Leave out the pictures, and retype only the lines from the beginning of the material through the line that contains "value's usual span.", including both.

+ + + + + + +

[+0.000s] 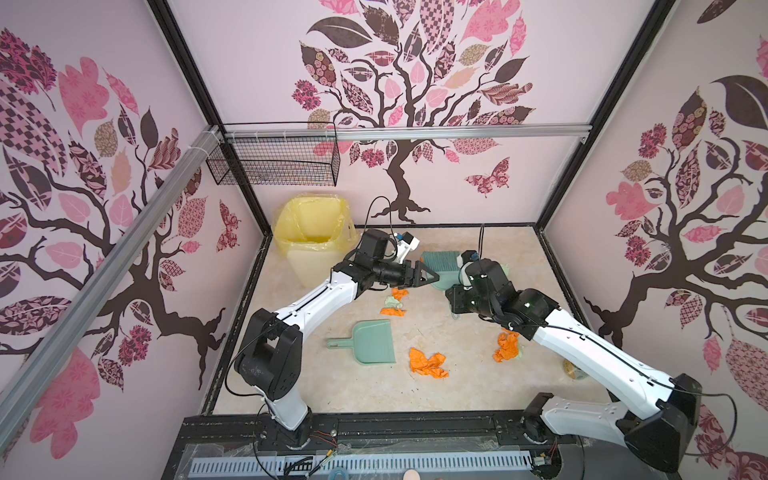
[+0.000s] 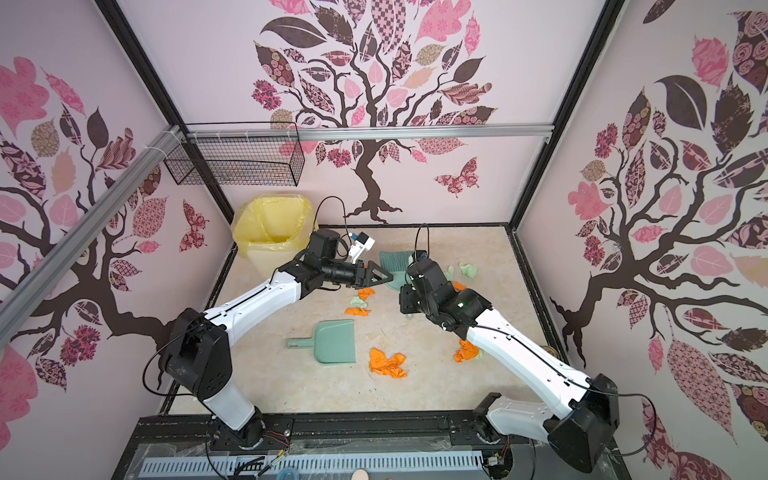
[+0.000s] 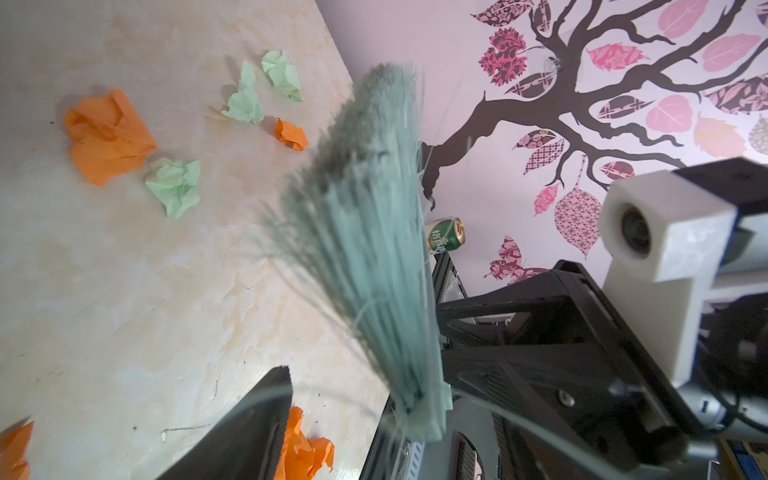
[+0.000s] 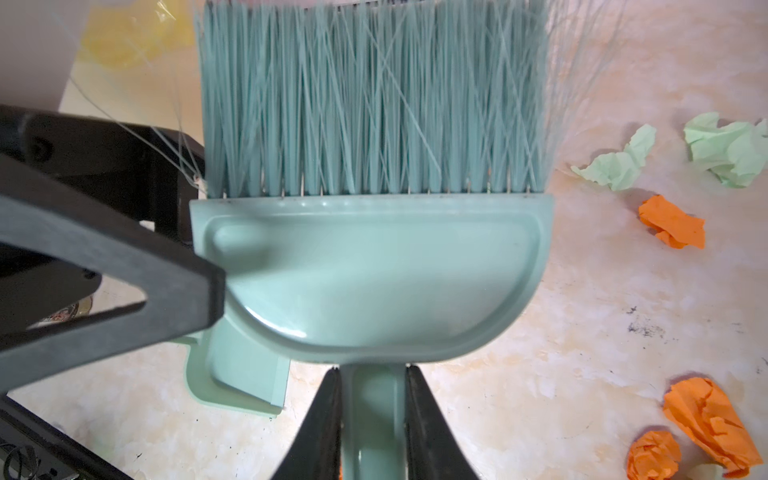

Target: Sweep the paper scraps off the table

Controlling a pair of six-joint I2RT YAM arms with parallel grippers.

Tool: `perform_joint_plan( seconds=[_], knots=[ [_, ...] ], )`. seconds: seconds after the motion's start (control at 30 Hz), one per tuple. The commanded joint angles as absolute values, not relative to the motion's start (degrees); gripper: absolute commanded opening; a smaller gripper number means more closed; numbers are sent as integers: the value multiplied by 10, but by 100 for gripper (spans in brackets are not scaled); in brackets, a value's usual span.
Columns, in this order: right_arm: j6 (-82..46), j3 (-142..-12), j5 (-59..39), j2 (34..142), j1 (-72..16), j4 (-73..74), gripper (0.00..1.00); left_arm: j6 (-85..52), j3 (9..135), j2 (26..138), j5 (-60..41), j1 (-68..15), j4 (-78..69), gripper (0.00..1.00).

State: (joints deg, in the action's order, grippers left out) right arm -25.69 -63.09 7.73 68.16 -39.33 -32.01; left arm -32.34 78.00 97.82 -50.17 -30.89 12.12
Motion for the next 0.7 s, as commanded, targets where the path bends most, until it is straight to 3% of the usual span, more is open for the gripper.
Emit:
perform_joint_plan(
  seconds=[0.0,0.47,0.67],
  knots=[
    [-243,-644,72,674,-397,-322,20,-296,816,1000,-513,-311,140,78],
    [-237,-645,57,695,-398,-303,20,-295,840,1021,-506,-327,148,58],
    [-236,-643,62,690,-399,-304,20,-305,853,1026,-511,-334,139,39]
  ],
)
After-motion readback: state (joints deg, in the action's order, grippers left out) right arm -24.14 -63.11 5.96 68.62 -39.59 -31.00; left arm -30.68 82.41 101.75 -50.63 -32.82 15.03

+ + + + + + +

* **Response area**:
[+0.000s] 
[+0.000s] 
[+0.000s] 
[+0.000s] 

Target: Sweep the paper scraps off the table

Controlling a pair of six-joint I2RT YAM arms with parallel grippers.

Tool: `perform_joint_plan( seconds=[_], knots=[ [_, ...] ], )`. seconds: seconds after the motion's start (control at 30 Hz), one per tuple. The commanded joint angles as absolute values, not relative to the motion's start (degrees); gripper: absolute commanded opening; a smaller gripper number means more closed; numbers are sent as integers: the value multiplied by 10, but by 100 for gripper (spans in brackets are not scaled); in brackets, a value's usual span.

This exercise has been fully answered.